Wednesday, March 29, 2023

Coming to Grips With the Stages of Grief

By on April 14, 2016

The Puerto Rico Debt Monster took center stage once again, this time as the protagonist in a TV spot that made its debut on CNN after the airing and analysis of the results in Wisconsin’s Democratic and Republican primaries. The message in the spot, “No bailouts for Puerto Rico,” is a clear indication that there is enough money in a super PAC (political action committee) to scare the political will out of friend and foe alike.

No sooner had the spot aired, than U.S. Rep.

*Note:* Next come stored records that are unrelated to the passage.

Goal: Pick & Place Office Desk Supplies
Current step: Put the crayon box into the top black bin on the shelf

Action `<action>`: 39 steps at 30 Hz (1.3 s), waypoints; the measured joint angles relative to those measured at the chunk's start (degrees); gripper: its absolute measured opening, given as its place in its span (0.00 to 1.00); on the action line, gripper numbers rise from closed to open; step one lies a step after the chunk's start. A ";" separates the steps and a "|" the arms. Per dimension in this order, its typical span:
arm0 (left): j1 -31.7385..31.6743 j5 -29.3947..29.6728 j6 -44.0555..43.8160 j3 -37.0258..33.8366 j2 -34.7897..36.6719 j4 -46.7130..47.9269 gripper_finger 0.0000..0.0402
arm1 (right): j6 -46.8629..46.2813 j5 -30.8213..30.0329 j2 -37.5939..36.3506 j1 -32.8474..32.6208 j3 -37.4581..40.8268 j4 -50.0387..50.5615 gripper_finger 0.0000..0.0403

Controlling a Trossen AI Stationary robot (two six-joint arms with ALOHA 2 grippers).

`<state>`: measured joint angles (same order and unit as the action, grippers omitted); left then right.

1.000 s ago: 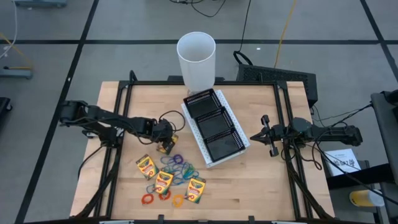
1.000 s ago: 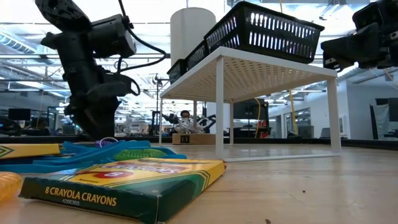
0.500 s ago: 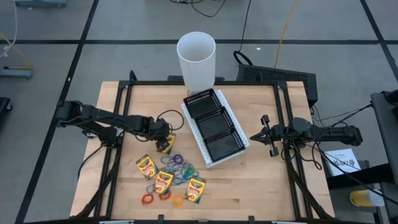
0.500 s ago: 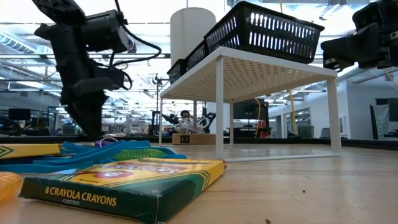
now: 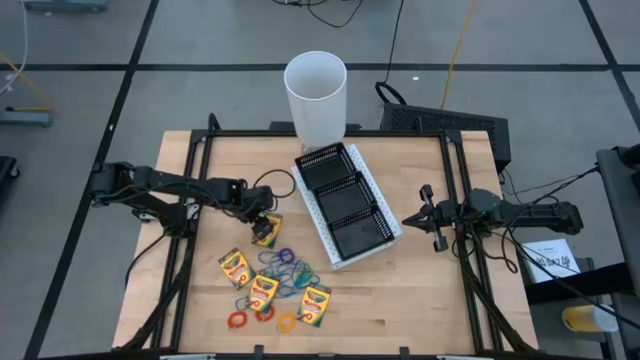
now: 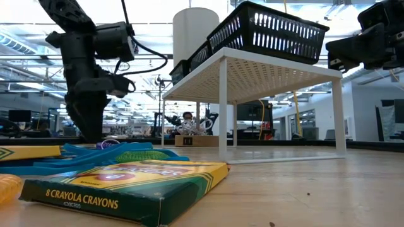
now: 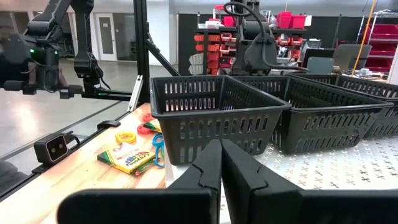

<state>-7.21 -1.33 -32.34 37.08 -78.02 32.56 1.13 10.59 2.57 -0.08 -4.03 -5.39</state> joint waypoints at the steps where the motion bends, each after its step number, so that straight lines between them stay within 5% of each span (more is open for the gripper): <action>1: -0.16 -0.39 -2.20 -0.01 0.00 -0.03 0.63 | 0.00 0.00 0.00 0.00 0.00 0.00 0.00; 9: -0.39 -0.17 -18.02 -1.82 0.00 -2.46 0.63 | 0.00 0.00 0.00 -0.01 0.00 0.01 0.00; 20: -0.39 -0.06 -23.75 -6.86 0.31 -10.25 0.60 | 0.00 0.01 0.00 0.00 0.00 0.01 0.00; 32: -0.37 -1.79 -23.73 -7.06 0.07 -10.87 0.19 | -0.02 0.00 0.02 -0.01 0.00 0.00 0.00; 39: -0.39 -1.30 -23.14 -7.10 0.07 -11.99 0.05 | 0.00 0.02 0.01 0.00 0.00 0.00 0.00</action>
<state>-7.60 -2.62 -55.49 29.98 -77.95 20.56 1.13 10.60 2.57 -0.08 -4.03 -5.39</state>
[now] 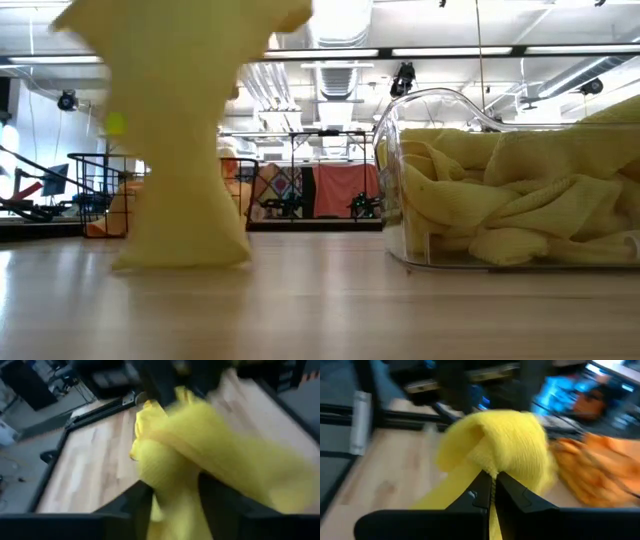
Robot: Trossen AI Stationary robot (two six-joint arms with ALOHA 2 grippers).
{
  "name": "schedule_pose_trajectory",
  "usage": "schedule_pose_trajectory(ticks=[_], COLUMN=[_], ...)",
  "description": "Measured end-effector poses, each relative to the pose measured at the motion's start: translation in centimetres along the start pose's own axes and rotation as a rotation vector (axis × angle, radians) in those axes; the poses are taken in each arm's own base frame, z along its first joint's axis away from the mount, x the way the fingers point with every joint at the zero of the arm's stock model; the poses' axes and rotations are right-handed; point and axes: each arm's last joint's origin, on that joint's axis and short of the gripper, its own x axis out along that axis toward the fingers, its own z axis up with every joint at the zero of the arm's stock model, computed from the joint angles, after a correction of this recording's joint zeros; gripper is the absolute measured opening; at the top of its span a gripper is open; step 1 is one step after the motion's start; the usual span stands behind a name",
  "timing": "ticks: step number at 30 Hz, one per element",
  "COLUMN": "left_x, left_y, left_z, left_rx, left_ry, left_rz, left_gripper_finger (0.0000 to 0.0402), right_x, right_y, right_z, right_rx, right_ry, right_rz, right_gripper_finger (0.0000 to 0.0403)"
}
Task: Sort microfiber towel by color & place in baskets
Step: Put the yellow towel into the transparent bin
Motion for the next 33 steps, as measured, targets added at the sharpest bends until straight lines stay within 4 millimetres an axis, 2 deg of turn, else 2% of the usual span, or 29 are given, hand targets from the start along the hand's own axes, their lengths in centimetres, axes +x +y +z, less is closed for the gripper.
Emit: schedule_pose_trajectory(ticks=[5,11,15,19,23,33], left_x=[-0.7,-1.1,-0.9,-0.3,0.2,0.1], left_y=[1.2,3.2,4.9,6.5,7.6,8.5], left_z=[1.5,2.6,3.0,3.3,3.1,3.1], left_rx=[0.110,0.205,0.237,0.245,0.240,0.197], left_ry=[0.000,-0.027,-0.027,-0.049,-0.046,-0.042], left_rz=[0.017,0.070,0.124,0.121,0.098,0.127], left_gripper_finger=[0.0209,0.0244,0.0247,0.0247,0.0247,0.0247], right_x=[-4.5,-10.2,-13.4,-15.7,-16.8,-16.2], right_y=[-0.1,-0.9,-1.5,-2.8,-4.0,-4.7], right_z=[3.6,7.0,7.7,7.2,6.0,5.3], right_rx=[0.001,0.085,0.158,0.217,0.281,0.260], right_ry=[0.134,0.222,0.269,0.372,0.462,0.500], right_rz=[-0.128,-0.168,-0.246,-0.357,-0.503,-0.520], right_gripper_finger=[0.0009,0.0009,0.0009,0.0009,0.0009,0.0009])
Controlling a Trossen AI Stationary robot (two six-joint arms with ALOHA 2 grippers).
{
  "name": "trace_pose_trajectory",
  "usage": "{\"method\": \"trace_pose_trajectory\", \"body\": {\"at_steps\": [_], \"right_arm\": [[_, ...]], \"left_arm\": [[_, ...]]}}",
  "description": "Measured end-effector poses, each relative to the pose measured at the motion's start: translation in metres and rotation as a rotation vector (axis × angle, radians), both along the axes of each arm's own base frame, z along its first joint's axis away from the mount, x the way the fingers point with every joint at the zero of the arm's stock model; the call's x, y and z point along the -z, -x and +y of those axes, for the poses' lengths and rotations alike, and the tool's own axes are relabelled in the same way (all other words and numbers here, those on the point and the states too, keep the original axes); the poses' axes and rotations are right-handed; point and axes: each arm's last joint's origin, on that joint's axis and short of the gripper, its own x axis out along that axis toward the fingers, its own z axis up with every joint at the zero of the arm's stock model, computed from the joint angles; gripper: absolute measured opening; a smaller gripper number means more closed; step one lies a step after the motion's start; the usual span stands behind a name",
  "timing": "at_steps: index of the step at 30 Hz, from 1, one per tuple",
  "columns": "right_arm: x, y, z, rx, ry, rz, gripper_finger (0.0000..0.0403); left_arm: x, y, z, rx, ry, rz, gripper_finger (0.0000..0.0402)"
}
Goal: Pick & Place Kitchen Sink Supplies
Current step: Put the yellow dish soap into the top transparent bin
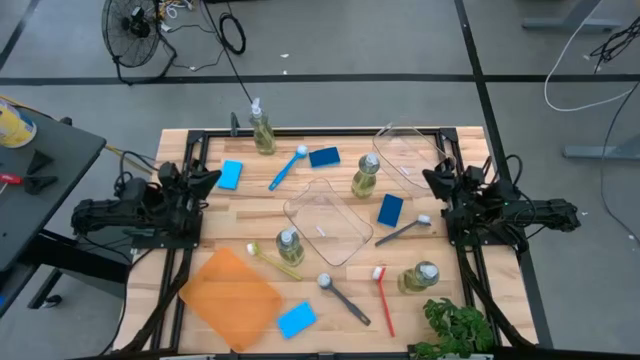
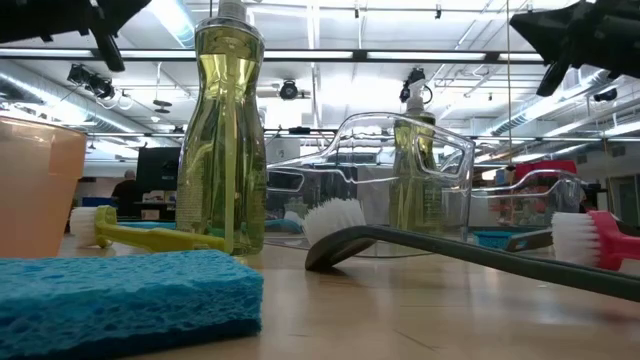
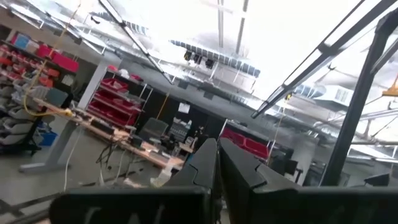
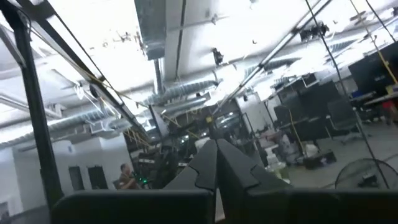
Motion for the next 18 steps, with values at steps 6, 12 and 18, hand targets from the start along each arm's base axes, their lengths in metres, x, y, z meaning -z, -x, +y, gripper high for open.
{"method": "trace_pose_trajectory", "body": {"at_steps": [6,12,18], "right_arm": [[-0.001,0.0,0.0,-0.007,-0.012,-0.005,0.0015],[-0.021,0.004,0.0,-0.007,-0.011,-0.019,0.0015],[-0.051,0.004,0.0,-0.011,-0.01,0.067,0.0015]], "left_arm": [[-0.01,0.005,0.0,-0.002,-0.002,-0.023,0.0023],[-0.015,0.008,0.0,0.006,-0.006,-0.033,0.0023],[-0.03,0.016,0.0,0.024,-0.019,-0.006,0.0023]]}}
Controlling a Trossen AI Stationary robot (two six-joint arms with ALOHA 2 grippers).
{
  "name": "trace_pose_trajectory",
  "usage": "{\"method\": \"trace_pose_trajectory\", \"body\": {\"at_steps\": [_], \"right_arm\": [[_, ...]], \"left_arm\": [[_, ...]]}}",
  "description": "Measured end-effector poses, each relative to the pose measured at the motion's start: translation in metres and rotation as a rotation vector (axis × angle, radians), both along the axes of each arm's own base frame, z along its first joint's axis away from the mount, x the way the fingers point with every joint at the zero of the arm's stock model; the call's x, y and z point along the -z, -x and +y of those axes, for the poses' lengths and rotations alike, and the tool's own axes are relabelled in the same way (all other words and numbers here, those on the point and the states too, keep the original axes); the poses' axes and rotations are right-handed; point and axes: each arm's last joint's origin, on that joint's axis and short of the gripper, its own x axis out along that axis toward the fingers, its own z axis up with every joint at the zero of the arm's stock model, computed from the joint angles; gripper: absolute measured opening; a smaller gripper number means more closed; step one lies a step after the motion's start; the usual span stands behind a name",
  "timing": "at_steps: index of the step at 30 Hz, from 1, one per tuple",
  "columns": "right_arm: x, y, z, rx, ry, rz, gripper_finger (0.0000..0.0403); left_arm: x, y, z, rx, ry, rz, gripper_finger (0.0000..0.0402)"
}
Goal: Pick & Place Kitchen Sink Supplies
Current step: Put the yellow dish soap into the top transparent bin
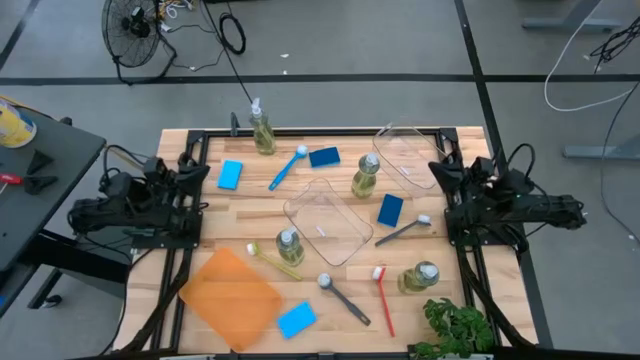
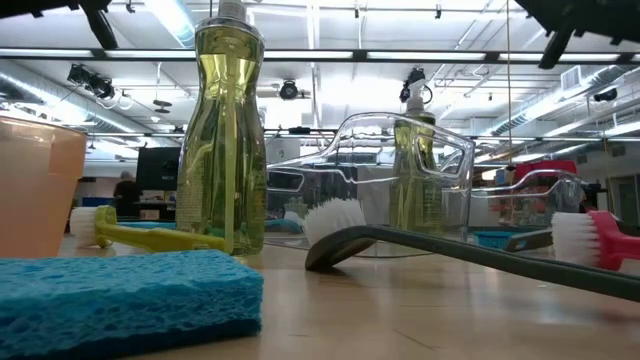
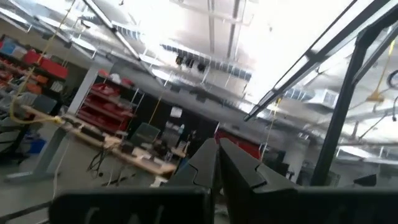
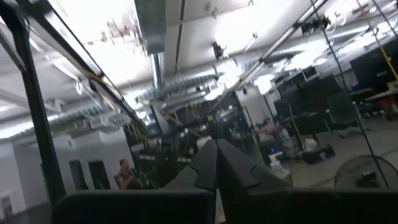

Rob Bishop (R-Utah), the chairman of the House Committee on Natural Resources, who is sponsoring the Puerto Rico Oversight, Management & Economic Stability Act, or Promesa, filed this statement: “The claims in the ads are false. The purpose of the bill is to create a board to help fix the financial house in Puerto Rico without harming taxpayers. There will be no bailout, no bankruptcy, no Chapter 9. These issues were eliminated before we started working on a draft, therefore any reference to them now is a scare tactic. The House will never vote on a bill that sends taxpayer money to Puerto Rico to cover its debts. Puerto Rico is not a state and any program dealing with it, or any territory, will not impact, nor set precedents for states or municipalities. At the end of the day, we will have a good bill that helps Puerto Rico and protects all taxpayers.”

By the time this newspaper goes live on the web at the crack of dawn on April 14, the U.S. Congress will have seen Bishop file Promesa (the English acronym spells out the word “promise” in Spanish), as a perfunctory exercise in statecraft that will lead to some pro forma resolution, even if it is marked up in the House: “We tried, but it’s time to get on with an election campaign.” All signs lead to typical gridlock. Caribbean Business sources with knowledge of negotiations see creditors coming to the realization that Congress probably will not act on Puerto Rico’s behalf. Without a miraculous solution, creditors are coming to grips with the fact that the commonwealth will not be able to pay its first big payment on May 2.

The problem is that the commonwealth, despite measures—sales tax increases, income tax increases, petroleum tax increases—is broke. No more borrowing from Peter to pay Paul; se acabó.

It is eye-opening to hear lobbyists on Capitol Hill admitting that one of the hardest things in the world to do today is to get legislation through both chambers of Congress on any topic. Say they: “It is a very dysfunctional place,” before closing with “they are stuck with each other. It is going to take as long as it takes.”

One Caribbean Business source who has been on both sides of the restructuring game put it best when she said: “There’s this Kübler-Ross psychological model for mourning. First there’s denial, then anger, negotiation, depression and then acceptance. Every restructuring is somewhat like that. First there’s denial—‘this can’t be happening, these people are lying to me’; then they get angry, then they start negotiating with themselves and the other side over the reality that there is a loss that needs to be dealt with; then they get depressed that they are going to suffer loss; then they accept the loss. We are sort of in the negotiating phase.”

Observers might concur that the commonwealth and its creditors are in the negotiation stage—others may say it is outright depression. So, we negotiate and then the big question—how do we achieve sustainable economic development?